What is expected — Only text lines belong in the answer: the lines from the first one in the records through the line with "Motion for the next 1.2", copied exactly.

(Data supplied begins)

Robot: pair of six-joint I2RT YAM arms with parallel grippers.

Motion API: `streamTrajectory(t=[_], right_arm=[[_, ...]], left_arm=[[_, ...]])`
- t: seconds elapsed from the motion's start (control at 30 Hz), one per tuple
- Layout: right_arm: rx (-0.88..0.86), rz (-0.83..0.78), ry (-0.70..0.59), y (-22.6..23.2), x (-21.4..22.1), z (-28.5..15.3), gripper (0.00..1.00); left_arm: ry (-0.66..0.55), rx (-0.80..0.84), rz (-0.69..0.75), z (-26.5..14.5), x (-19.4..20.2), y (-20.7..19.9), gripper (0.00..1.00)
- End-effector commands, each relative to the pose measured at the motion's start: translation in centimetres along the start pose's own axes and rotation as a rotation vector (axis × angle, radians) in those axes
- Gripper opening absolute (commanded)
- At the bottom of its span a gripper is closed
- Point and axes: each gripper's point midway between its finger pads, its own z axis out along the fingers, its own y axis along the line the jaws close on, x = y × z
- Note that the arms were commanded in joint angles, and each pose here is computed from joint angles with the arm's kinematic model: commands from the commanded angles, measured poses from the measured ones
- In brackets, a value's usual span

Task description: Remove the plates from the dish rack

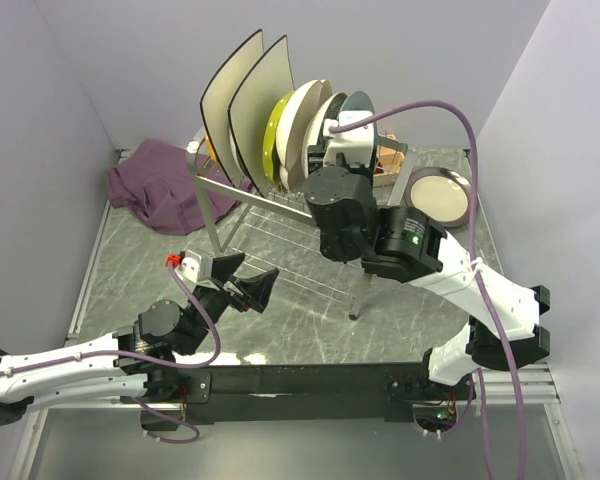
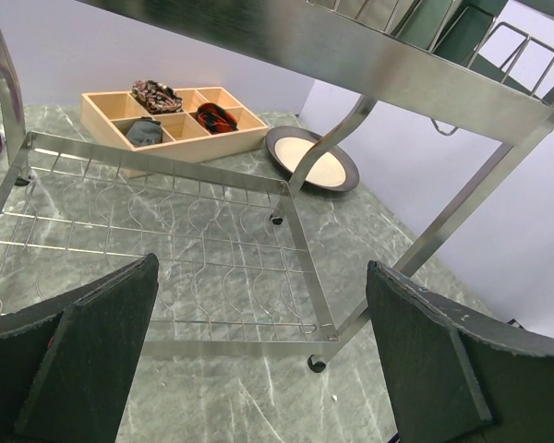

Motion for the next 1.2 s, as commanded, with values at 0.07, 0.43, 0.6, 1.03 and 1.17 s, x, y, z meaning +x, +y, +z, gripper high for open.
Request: streamTrajectory(t=[0.07, 0.43, 0.6, 1.03, 1.17], right_arm=[[0.055, 0.104, -0.052, -3.9, -3.6, -0.6, 0.56], [0.062, 0.078, -0.054, -3.5, -4.1, -0.4, 0.59], [0.07, 0.067, -0.049, -3.5, -3.5, -0.3, 0.56], [0.104, 0.067, 0.043, -3.8, 0.9, 1.2, 0.47], [0.123, 0.057, 0.062, -4.1, 1.5, 1.6, 0.46]], left_arm=[[-0.03, 0.007, -0.023, 0.0, -0.9, -0.3, 0.99], [-0.029, 0.003, -0.018, 0.2, -0.8, -0.4, 0.99], [-0.028, 0.003, -0.017, 0.2, -0.8, -0.4, 0.99], [-0.027, 0.001, -0.016, 0.2, -0.8, -0.3, 0.99], [-0.029, 0.0, -0.018, 0.2, -0.8, -0.3, 0.99]])
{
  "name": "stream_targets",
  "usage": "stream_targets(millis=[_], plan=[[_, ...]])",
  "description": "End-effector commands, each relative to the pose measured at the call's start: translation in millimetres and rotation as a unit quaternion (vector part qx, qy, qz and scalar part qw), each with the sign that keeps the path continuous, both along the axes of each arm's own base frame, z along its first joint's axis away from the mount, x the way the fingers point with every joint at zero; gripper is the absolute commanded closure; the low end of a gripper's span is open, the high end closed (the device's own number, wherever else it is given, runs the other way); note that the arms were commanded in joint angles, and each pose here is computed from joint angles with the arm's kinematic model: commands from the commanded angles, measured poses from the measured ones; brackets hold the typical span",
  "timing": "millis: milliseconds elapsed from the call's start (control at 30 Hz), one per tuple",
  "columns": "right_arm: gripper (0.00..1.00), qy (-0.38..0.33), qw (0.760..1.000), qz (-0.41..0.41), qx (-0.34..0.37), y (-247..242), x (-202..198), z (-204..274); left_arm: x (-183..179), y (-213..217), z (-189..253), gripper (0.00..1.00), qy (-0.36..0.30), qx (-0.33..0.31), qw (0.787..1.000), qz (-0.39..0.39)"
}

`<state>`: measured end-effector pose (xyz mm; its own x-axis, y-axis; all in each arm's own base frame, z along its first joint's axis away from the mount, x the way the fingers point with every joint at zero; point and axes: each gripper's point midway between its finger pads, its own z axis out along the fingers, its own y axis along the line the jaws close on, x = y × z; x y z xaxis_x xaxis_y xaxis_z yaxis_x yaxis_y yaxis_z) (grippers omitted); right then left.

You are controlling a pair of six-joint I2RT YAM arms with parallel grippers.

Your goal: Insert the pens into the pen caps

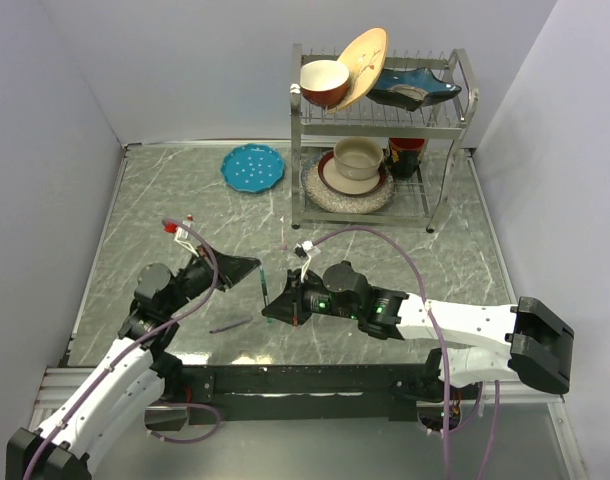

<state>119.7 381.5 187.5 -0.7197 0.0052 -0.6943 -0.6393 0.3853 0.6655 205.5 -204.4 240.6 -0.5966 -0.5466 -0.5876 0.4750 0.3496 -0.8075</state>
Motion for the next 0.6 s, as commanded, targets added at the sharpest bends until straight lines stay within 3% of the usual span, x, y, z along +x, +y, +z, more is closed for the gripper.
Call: stream_targets(millis=[0,567], plan=[[1.00,-0.016,0.999,0.019,0.032,9.8,-8.0,23.5,4.0,4.6,28.5,0.99,-0.028,-0.009,0.999,0.021],[1.00,-0.013,0.999,0.018,0.031,11.3,-9.7,20.2,-5.9,4.4,44.9,0.99,-0.036,-0.005,0.999,0.007]])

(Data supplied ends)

Reply —
Robot: pair of six-joint I2RT YAM arms with parallel grippers.

Motion API: `streamTrajectory(t=[_], right_arm=[[_, ...]], left_arm=[[_, ...]])`
- t: seconds elapsed from the motion's start (control at 30 Hz), one per tuple
- Layout: right_arm: rx (-0.88..0.86), rz (-0.83..0.78), ry (-0.70..0.59), y (-22.6..23.2), x (-21.4..22.1), z (-28.5..15.3), gripper (0.00..1.00); left_arm: ry (-0.66..0.55), rx (-0.80..0.84), rz (-0.69..0.75), z (-26.5..14.5), x (-19.4..20.2), y (-20.7..19.9), gripper (0.00..1.00)
- End-effector commands, each relative to the pose measured at the motion's start: translation in centimetres along the start pose's own axes and rotation as a rotation vector (axis × angle, radians) in those axes
- Gripper opening absolute (commanded)
- At the bottom of its span a gripper is closed
- Point and axes: each gripper's point midway between its finger pads, its own z axis out along the fingers, its own y axis along the line the jaws close on, x = y × z
- Note that the arms were commanded in joint angles, and each pose here is computed from joint angles with the arm's kinematic model: commands from the commanded angles, measured poses from the measured ones
- In brackets, a value's usual span

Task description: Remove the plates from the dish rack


Motion for the next 1.2 s, as commanded, with values at 0.07, 0.43, 0.6, 1.03 and 1.17 s, x, y, z meaning +x, +y, +z, gripper high for open.

For this exercise, the work is now complete.